_INSTRUCTIONS FOR THE TASK:_
Write out the listing exactly as it is given.

----- DATA PROVIDED

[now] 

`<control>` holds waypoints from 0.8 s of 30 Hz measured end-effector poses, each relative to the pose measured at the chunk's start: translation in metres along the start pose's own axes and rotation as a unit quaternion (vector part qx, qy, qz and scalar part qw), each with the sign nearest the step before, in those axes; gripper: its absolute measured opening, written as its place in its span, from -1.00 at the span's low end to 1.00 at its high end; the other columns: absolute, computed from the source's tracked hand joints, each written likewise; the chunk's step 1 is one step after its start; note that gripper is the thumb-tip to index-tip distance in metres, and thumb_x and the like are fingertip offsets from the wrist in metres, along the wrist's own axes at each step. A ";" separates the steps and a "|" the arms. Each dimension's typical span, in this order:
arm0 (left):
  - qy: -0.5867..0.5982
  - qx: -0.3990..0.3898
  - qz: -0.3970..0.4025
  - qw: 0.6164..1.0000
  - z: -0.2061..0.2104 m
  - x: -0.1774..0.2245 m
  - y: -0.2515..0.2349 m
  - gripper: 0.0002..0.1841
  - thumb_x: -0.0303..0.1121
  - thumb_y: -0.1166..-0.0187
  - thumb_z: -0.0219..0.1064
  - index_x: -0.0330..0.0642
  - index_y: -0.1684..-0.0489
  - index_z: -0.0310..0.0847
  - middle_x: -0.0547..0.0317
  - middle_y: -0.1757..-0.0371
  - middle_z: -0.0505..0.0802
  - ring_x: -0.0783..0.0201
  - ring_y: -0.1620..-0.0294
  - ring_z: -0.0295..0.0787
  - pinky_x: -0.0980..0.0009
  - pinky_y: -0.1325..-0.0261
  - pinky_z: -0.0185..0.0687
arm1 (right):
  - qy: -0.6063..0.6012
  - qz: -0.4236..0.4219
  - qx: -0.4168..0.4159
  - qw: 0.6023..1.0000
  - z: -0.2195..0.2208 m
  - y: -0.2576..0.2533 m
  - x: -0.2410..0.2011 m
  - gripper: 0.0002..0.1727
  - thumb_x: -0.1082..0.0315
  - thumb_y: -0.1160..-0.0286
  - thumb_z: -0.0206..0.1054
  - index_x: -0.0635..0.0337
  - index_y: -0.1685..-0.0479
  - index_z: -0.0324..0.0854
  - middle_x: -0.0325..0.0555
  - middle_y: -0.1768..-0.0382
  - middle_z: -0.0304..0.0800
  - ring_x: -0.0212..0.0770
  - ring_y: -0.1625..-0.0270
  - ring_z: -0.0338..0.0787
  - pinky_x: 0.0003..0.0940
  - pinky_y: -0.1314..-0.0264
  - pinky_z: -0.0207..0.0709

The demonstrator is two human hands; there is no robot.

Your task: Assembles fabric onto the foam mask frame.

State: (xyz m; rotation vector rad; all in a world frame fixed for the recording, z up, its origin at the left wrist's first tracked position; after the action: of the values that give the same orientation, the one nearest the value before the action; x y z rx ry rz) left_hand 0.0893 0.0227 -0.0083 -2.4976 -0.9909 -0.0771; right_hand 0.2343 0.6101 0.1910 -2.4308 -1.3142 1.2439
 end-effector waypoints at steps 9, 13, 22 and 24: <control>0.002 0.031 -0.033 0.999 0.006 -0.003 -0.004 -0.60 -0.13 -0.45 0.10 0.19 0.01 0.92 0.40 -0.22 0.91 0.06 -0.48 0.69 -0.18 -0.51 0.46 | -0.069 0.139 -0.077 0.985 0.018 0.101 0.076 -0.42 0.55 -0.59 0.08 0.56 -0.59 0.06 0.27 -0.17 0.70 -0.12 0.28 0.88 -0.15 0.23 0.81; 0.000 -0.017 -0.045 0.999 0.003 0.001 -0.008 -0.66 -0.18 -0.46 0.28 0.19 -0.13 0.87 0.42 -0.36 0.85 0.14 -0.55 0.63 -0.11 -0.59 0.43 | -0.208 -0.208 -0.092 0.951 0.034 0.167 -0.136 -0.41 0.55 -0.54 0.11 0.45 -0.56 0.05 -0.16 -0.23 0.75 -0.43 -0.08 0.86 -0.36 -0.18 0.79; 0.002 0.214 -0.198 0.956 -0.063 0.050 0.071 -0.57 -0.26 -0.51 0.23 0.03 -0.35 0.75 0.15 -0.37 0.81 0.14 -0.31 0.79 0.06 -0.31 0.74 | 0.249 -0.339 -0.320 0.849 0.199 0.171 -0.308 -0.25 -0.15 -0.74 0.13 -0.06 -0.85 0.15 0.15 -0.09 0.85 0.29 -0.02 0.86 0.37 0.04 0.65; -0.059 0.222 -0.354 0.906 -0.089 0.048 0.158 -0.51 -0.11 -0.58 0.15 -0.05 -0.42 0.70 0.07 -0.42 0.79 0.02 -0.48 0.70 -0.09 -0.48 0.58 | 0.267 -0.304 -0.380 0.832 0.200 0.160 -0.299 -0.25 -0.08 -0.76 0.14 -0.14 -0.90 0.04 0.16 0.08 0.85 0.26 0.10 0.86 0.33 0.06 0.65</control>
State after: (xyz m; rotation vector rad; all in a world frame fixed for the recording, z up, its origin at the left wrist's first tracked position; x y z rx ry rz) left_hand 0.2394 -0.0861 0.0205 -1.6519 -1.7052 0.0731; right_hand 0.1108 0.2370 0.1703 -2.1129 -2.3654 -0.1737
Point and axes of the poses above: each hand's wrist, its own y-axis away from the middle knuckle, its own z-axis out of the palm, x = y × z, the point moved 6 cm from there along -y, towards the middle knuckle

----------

_RESPONSE FOR THIS EXERCISE:_
[now] 

`<control>` holds waypoints from 0.8 s of 30 Hz measured end-effector poses, each relative to the pose measured at the chunk's start: translation in metres along the start pose's own axes and rotation as a unit quaternion (vector part qx, qy, qz and scalar part qw), each with the sign nearest the step before, in those axes; gripper: its absolute measured opening, written as its place in its span, from -1.00 at the span's low end to 1.00 at its high end; the other columns: absolute, computed from the source's tracked hand joints, each written likewise; the chunk's step 1 is one step after its start; note that gripper is the thumb-tip to index-tip distance in metres, and thumb_x and the like are fingertip offsets from the wrist in metres, along the wrist's own axes at each step. A ";" separates the steps and a "|" the arms. Each dimension's typical span, in this order:
arm0 (left):
  - qy: -0.5867..0.5982
  - qx: -0.3990..0.3898
  - qz: -0.3970..0.4025
  - qw: 0.6164..1.0000
  - z: -0.2061..0.2104 m
  - x: -0.1774..0.2245 m
  - y: -0.2515..0.2349 m
  - gripper: 0.0002..0.1841
  - thumb_x: -0.0303..0.1121
  - thumb_y: -0.1166..-0.0187
  - thumb_z: -0.0219..0.1064
  - index_x: -0.0330..0.0642
  - index_y: -0.1684..-0.0489
  - index_z: -0.0310..0.0847
  - middle_x: -0.0547..0.0317
  - middle_y: -0.1757..-0.0371
  - middle_z: -0.0505..0.0802
  - ring_x: -0.0783..0.0201
  - ring_y: -0.1620..-0.0294
  - ring_z: -0.0295..0.0787
  - pinky_x: -0.0980..0.0009
  - pinky_y: -0.1325..-0.0261
  - pinky_z: -0.0185..0.0687
arm1 (right):
  - qy: -0.6063..0.6012
  - qz: -0.4236..0.4219
  - qx: -0.4168..0.4159
  - qw: 0.6023..1.0000
  - z: -0.2195..0.2208 m
  - y: -0.2576..0.2533 m
  - x: -0.2410..0.2011 m
  - gripper: 0.0002..0.1727
  - thumb_x: -0.1082..0.0315
  - thumb_y: -0.1160..-0.0286
  - thumb_z: -0.0206..0.1054
  - index_x: -0.0635..0.0337
  - index_y: -0.1685..-0.0479
  - index_z: -0.0324..0.0854
  - middle_x: -0.0325..0.0555
  - middle_y: -0.1768..-0.0382
  - middle_z: -0.0304..0.0800
  - ring_x: -0.0212..0.0770
  - ring_y: -0.1625..-0.0270
  - ring_z: -0.0338..0.0787
  - pinky_x: 0.0003..0.0940
  - pinky_y: -0.1314..-0.0264
  - pinky_z: -0.0207..0.0709

The demonstrator is two human hands; there is no robot.

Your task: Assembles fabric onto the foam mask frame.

State: (xyz m; rotation vector rad; all in a world frame fixed for the recording, z up, its origin at the left wrist's first tracked position; after the action: of the values that give the same orientation, the one nearest the value before the action; x y z rx ry rz) left_hand 0.0893 0.0227 -0.0083 -2.4976 -0.9909 -0.0771; right_hand 0.2343 0.6101 0.1910 -2.4308 -1.3142 1.2439
 end-effector waypoints at steps 9, 13, 22 and 24: <control>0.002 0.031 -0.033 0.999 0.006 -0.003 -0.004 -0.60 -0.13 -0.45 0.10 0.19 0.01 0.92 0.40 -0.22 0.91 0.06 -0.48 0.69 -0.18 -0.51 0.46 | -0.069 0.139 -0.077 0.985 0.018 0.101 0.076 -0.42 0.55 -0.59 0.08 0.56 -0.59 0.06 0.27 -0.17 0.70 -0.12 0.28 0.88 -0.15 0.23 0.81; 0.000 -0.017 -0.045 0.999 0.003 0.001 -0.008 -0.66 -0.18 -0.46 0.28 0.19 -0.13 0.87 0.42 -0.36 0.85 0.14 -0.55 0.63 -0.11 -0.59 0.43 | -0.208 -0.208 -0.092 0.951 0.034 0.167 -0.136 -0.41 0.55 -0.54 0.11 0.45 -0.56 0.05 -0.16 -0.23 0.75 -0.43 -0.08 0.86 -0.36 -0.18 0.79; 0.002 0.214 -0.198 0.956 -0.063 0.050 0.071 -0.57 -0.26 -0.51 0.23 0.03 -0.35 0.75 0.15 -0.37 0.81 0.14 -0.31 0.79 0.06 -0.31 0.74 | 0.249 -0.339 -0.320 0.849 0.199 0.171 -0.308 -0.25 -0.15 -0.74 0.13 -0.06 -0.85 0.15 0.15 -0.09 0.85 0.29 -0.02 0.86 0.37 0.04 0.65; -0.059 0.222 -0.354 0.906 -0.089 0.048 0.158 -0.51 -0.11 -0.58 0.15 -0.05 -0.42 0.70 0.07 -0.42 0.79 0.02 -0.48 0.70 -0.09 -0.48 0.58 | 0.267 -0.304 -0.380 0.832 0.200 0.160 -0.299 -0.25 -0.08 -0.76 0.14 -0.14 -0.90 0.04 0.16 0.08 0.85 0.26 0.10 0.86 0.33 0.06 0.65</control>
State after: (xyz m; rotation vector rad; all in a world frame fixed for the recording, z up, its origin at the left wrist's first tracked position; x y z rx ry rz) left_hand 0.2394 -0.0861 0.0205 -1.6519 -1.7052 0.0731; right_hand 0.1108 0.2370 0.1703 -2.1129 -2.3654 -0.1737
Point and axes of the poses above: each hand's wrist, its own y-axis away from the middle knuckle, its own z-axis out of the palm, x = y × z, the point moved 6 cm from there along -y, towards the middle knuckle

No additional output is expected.